ArcSight Engineer

• Deploy new ESM, Loggers, SmartConnectors/FlexConnectors as required to collect data feeds.
• Assist in the proper operation and performance of ArcSight ESM, Loggers and connectors. 
• Integration of data feeds (logs) into ArcSight. Perform Content Development to properly identify data feeding ArcSight. Develop filters to assist in the identification of significant events. 
• Coordinate with client engineering staff for modifications, downtimes, and upgrades. 
• Develop reports (manual and automated) to support the development, collection, and reporting of Quality Assurance and Performance metrics (as defined by the client). 
• Develop dashboards/reports for external customers for system monitoring.

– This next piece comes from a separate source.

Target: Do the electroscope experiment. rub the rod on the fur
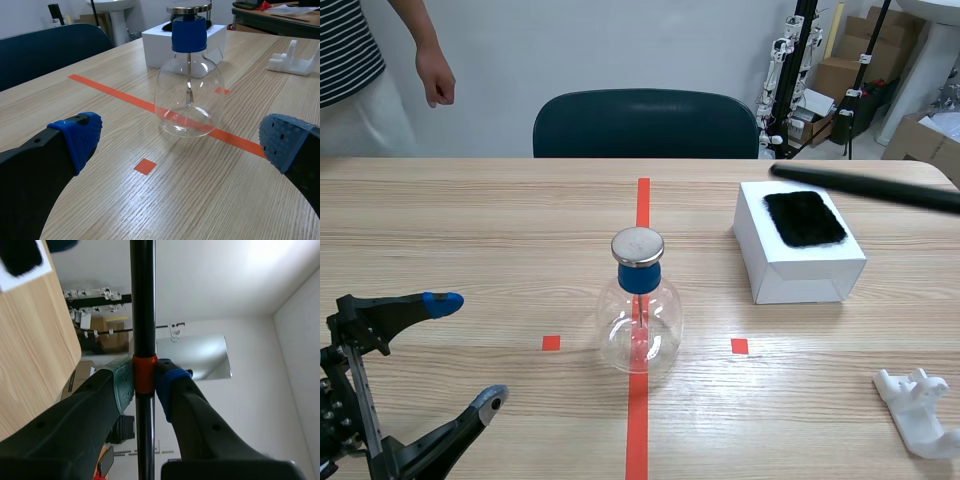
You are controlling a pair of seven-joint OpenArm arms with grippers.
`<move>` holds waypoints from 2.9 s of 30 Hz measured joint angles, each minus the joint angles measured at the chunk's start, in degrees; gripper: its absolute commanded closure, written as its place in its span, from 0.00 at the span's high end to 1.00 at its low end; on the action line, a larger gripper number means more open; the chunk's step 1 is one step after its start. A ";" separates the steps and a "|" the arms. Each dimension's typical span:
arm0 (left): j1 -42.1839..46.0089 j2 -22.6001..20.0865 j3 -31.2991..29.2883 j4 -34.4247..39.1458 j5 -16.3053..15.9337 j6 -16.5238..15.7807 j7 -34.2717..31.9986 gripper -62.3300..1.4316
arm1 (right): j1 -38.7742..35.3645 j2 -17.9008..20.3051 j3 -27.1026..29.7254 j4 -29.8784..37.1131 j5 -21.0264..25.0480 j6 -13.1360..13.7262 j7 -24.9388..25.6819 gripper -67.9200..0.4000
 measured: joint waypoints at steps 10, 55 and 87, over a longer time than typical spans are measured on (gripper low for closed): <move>0.00 -0.02 0.00 0.00 0.04 0.00 0.00 1.00 | 9.03 5.11 8.24 -8.61 4.90 5.46 -2.93 0.01; 0.00 -0.02 0.00 0.00 0.15 0.00 0.00 1.00 | 55.89 15.19 -23.39 -46.05 -18.12 16.41 -25.05 0.01; 0.00 -0.02 0.00 0.00 0.15 0.00 0.00 1.00 | 59.21 12.33 -24.52 -46.58 -23.89 23.04 -24.35 0.01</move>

• Provide ad-hoc training to analysts focusing on specific client missions, including generic ArcSight training sessions and Custom Use Case training sessions.

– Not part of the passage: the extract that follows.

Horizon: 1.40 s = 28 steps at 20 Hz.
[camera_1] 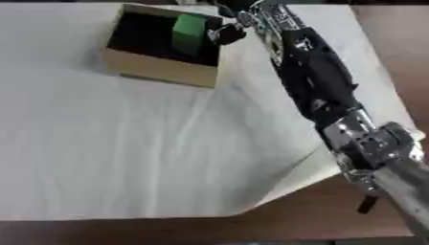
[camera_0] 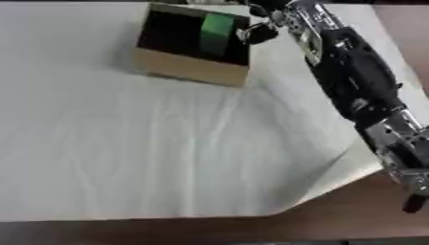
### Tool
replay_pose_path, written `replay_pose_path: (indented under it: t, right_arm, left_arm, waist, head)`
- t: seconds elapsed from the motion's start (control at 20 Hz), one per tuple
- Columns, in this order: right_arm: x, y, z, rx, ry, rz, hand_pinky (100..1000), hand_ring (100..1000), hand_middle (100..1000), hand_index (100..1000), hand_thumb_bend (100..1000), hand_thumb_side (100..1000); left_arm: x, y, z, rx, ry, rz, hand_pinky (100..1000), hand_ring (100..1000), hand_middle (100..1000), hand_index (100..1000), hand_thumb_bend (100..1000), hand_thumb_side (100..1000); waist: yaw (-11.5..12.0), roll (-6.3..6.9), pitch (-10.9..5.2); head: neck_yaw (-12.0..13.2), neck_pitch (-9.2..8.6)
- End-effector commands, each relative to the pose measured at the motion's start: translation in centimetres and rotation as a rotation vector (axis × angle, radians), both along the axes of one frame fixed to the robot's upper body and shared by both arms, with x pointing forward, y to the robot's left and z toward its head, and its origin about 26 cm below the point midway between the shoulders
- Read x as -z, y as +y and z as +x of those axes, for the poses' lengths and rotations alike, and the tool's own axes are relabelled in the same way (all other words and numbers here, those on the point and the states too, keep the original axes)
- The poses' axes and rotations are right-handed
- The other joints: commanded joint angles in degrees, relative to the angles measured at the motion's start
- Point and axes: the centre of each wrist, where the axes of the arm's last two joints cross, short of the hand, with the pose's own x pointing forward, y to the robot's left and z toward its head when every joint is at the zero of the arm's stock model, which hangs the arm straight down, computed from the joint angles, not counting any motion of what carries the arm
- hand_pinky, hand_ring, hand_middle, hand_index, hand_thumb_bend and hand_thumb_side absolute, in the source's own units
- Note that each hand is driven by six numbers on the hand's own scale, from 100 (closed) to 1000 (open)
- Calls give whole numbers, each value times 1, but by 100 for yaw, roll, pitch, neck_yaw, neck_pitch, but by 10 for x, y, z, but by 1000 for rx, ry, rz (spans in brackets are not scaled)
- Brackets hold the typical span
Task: Pick up objects on the table and place them in the box.
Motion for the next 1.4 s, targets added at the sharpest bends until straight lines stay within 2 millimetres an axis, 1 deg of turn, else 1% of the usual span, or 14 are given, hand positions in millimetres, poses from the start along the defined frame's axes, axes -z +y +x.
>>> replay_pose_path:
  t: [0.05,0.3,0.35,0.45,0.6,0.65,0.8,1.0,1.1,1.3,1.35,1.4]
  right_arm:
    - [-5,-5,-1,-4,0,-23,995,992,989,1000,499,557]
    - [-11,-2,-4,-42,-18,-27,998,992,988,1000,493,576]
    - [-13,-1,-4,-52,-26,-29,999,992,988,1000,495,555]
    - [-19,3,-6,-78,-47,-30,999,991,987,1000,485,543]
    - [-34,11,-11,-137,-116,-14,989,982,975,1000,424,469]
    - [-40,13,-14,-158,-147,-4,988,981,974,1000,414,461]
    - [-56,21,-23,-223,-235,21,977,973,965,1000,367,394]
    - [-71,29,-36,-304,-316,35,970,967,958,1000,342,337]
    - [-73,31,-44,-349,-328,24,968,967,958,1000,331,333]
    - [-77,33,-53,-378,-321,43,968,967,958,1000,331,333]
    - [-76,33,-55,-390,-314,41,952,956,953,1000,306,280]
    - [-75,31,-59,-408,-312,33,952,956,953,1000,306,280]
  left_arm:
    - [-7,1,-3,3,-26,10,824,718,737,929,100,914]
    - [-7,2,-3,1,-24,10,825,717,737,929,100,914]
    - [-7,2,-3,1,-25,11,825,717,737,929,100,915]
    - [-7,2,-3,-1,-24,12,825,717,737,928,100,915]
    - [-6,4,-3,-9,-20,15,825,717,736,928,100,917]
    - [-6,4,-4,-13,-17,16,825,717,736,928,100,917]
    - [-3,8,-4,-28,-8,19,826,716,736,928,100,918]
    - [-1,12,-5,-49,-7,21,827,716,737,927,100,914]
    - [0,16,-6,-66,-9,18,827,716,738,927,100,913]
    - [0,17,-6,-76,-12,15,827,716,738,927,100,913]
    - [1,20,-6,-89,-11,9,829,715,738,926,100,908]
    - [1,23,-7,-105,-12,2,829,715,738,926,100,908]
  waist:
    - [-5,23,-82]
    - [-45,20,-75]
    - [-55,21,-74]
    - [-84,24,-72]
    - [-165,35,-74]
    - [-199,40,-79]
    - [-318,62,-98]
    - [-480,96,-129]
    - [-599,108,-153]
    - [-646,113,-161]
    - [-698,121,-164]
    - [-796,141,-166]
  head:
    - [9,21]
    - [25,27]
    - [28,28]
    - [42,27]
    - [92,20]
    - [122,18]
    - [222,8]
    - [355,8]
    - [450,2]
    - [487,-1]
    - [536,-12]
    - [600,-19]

• Provide recommendations and implement changes to optimze ArcSight products in the customer environment.
• Support the client in fact finding or case supporting tasks as it relates to ArcSight.

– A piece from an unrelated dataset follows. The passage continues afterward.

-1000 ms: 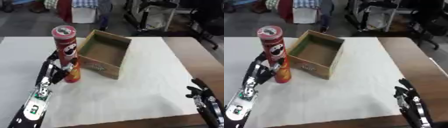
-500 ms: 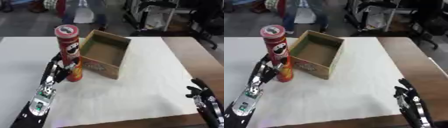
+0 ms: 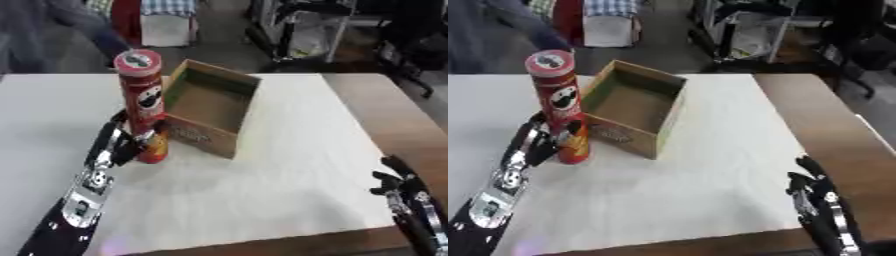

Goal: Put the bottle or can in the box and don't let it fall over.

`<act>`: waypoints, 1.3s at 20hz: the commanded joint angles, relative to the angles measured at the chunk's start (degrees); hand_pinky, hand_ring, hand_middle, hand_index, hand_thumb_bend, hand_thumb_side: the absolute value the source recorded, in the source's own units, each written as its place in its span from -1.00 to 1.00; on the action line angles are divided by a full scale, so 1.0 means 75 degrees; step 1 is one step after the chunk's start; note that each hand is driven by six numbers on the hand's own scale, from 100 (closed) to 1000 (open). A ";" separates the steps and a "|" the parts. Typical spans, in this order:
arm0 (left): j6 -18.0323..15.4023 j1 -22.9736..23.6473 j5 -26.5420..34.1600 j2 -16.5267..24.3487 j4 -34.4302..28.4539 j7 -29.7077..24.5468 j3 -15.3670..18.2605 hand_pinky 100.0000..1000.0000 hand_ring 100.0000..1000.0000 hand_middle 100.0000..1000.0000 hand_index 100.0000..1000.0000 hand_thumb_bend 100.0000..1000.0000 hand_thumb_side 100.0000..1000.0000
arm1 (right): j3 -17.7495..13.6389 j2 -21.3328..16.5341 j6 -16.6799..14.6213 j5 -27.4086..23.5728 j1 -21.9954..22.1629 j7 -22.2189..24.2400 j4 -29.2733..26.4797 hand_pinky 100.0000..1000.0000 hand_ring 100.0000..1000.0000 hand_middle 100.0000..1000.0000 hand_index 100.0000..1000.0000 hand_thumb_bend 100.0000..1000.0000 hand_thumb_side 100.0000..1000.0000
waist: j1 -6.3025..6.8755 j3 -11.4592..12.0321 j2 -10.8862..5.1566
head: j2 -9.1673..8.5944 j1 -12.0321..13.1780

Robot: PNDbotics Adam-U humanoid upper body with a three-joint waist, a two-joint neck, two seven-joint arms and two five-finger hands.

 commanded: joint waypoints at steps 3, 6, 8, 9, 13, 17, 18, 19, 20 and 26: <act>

• Evaluate relative ArcSight product advancements and provide recommendations to the customer
  

Candidates must have content development experience, some scripting experience, and IdentityView knowledge is preferred but not mandatory.   Candidates should also have real/significant experience developing content/use cases and have experience with Flex Connectors.

Linux experience is strongly recommended.

ArcSight ESM Security Analyst (AESA) --- formally ArcSight Certified Security Analyst (ACSA) ; ArcSight ESM Integrator/Administrator (AEIA) --- formally ArcSight Certified Integrator/Administrator (ACIA); and ArcSight Advanced Administration certifications are strongly preferred.